> REQUIRED WORK:
From the entries below, copy every line where the string "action" appears.

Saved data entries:
━━━
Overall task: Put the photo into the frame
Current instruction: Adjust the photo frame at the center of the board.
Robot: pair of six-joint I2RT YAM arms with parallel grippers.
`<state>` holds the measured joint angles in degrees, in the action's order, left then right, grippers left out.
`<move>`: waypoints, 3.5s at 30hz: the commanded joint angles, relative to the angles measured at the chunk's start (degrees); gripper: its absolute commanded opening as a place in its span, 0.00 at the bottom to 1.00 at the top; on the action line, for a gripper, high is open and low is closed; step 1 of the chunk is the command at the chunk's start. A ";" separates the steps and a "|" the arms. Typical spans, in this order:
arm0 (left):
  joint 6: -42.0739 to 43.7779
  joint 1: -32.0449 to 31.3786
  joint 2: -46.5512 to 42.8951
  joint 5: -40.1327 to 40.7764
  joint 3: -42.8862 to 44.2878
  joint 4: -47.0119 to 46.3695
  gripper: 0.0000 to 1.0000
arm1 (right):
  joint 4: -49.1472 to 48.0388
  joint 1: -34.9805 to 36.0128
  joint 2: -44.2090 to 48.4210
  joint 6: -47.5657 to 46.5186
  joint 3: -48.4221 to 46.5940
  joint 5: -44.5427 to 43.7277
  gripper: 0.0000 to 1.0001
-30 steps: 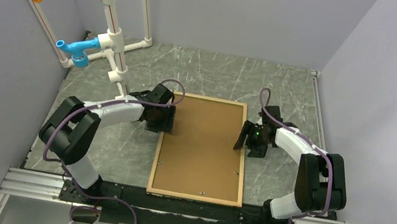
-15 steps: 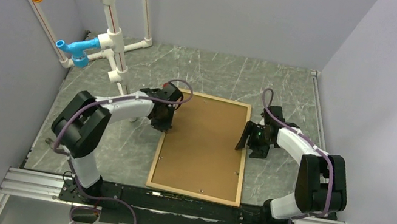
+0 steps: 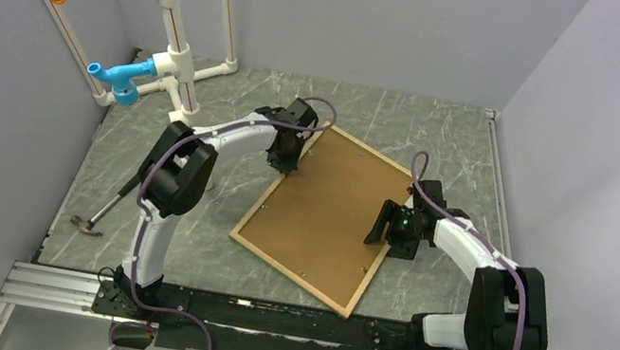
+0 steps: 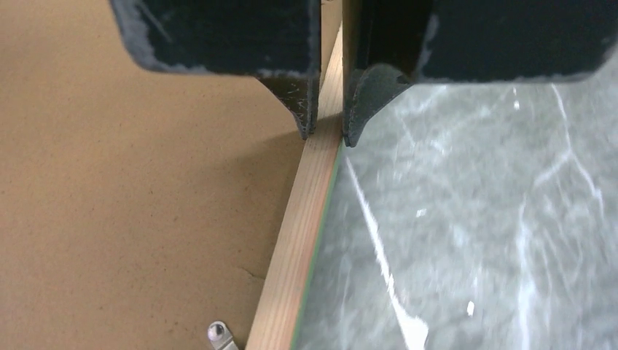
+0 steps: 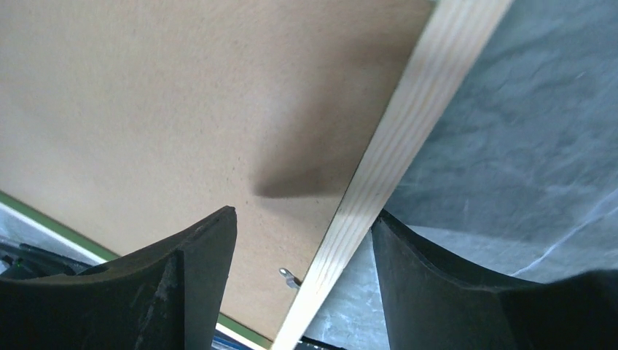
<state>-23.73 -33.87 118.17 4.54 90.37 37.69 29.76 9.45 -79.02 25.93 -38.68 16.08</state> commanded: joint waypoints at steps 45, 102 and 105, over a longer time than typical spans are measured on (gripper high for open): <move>-28.40 -12.85 -41.92 -3.97 -41.04 -0.82 0.85 | 2.25 7.68 6.79 4.99 -4.48 2.41 0.86; -16.88 -5.99 -23.04 -13.19 -29.61 -10.63 0.86 | -1.42 -15.42 -15.44 -1.49 -12.46 9.93 0.89; -15.41 -4.84 -21.99 -12.88 -25.72 -9.05 0.86 | -1.59 -15.52 -10.47 0.43 -7.54 10.55 0.89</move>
<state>-42.48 -39.53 95.37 -7.38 56.99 37.34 19.84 -7.84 -94.45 21.87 -52.31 18.98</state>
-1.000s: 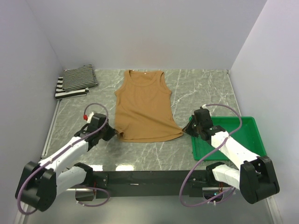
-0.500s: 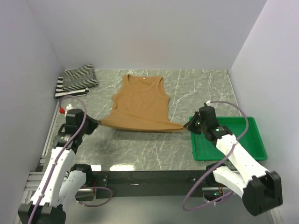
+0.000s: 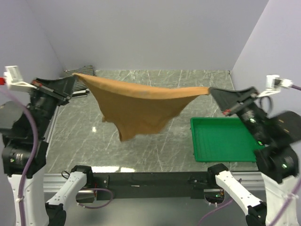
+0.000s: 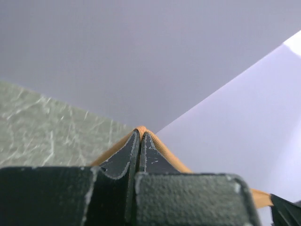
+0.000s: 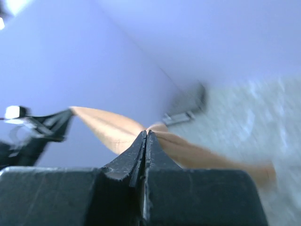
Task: Fold and stack the tank tops
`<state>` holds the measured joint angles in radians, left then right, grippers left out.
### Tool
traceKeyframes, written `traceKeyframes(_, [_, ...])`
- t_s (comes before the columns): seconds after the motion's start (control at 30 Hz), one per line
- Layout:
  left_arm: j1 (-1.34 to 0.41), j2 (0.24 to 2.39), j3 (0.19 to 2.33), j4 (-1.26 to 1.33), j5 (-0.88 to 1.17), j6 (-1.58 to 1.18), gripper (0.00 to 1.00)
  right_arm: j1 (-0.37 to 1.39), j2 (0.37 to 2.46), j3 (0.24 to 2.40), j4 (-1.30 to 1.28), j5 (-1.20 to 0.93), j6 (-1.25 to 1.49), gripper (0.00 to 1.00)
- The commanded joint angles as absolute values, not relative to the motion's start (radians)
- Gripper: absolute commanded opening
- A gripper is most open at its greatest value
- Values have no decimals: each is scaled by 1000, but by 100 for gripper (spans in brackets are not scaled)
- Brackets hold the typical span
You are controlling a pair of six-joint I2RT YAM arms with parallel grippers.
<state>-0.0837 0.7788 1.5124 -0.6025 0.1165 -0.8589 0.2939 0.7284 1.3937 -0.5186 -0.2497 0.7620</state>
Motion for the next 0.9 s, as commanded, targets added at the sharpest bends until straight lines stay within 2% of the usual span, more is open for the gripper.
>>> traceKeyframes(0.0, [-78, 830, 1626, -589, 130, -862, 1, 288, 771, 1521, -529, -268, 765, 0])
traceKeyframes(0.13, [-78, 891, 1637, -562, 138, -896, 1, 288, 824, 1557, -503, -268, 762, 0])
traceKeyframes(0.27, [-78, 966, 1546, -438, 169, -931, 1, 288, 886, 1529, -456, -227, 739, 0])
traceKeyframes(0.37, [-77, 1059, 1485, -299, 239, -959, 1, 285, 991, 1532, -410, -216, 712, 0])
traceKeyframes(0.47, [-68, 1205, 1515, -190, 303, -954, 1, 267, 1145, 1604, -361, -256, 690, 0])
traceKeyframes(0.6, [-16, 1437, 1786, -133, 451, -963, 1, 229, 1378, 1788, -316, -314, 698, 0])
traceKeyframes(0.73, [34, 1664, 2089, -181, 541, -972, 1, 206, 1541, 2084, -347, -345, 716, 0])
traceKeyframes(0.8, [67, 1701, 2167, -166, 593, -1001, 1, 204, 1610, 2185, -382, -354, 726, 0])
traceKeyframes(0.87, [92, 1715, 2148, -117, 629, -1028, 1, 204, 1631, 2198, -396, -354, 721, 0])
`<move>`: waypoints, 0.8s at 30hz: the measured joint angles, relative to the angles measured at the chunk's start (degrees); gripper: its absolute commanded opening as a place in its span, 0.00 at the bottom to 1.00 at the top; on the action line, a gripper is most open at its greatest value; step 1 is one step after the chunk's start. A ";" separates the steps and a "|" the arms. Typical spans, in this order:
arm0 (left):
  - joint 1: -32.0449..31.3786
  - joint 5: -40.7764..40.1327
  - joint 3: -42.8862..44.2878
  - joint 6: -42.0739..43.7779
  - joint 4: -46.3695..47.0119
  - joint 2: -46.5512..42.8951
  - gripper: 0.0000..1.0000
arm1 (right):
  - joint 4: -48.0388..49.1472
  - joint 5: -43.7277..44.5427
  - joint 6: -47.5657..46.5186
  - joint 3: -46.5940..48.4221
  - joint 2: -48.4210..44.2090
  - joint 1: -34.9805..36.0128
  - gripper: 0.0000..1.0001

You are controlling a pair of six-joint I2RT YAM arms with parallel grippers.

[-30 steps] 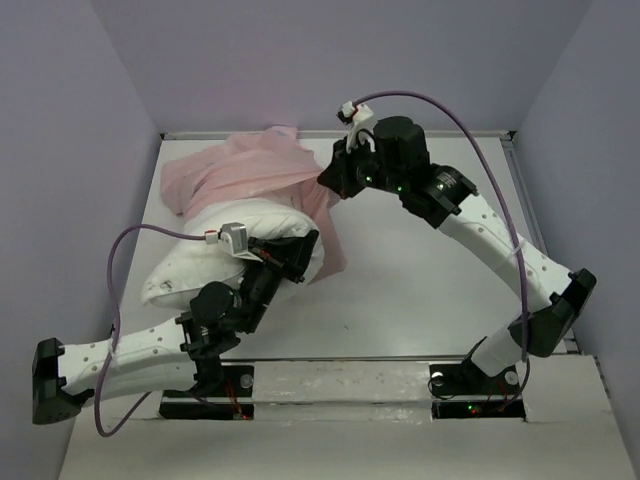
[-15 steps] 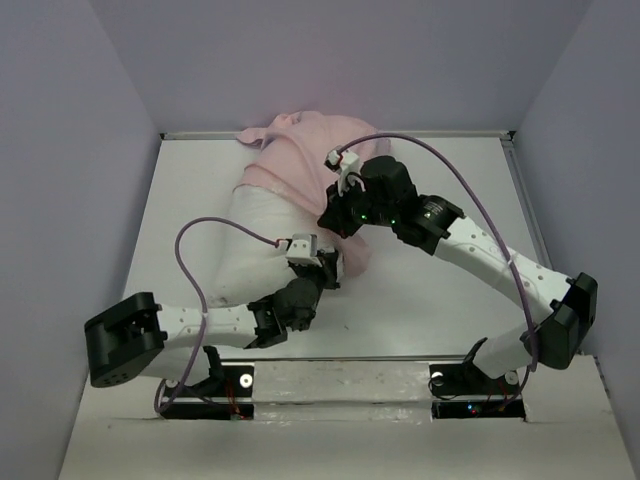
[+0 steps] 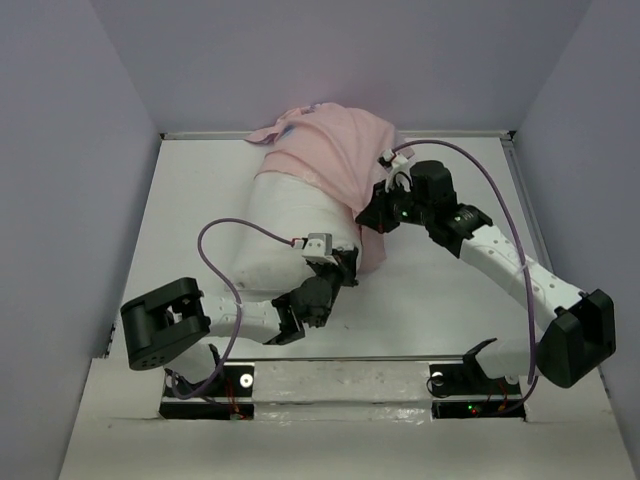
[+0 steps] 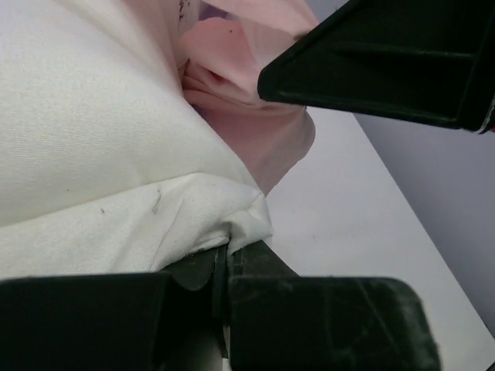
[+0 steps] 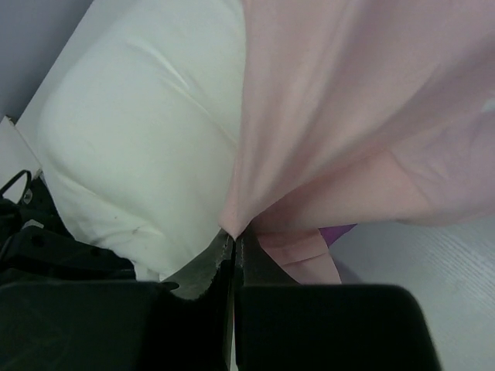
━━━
> OUTPUT OF THE TASK:
`<state>` holds the measured joint angles in degrees, in the action's order, left then right, grippers left out.
`<move>`: waypoints, 3.5s at 30hz: the commanded joint angles, relative to the angles measured at the chunk's start (degrees); gripper: its absolute commanded opening as a place in its span, 0.00 at the bottom to 1.00 at the top; on the action line, for a gripper, high is open and low is closed; step 1 of the chunk is the command at the chunk's start. A ";" separates the steps and a "|" the arms. Typical spans, in this order:
`<move>`: waypoints, 0.8s at 30hz: the measured joint angles, relative to the angles measured at the chunk's start (degrees); gripper: its absolute commanded opening as a place in its span, 0.00 at the bottom to 1.00 at the top; on the action line, a gripper is most open at its greatest value; step 1 is one step after the chunk's start. A ";" separates the steps and a "|" the arms. Typical spans, in this order:

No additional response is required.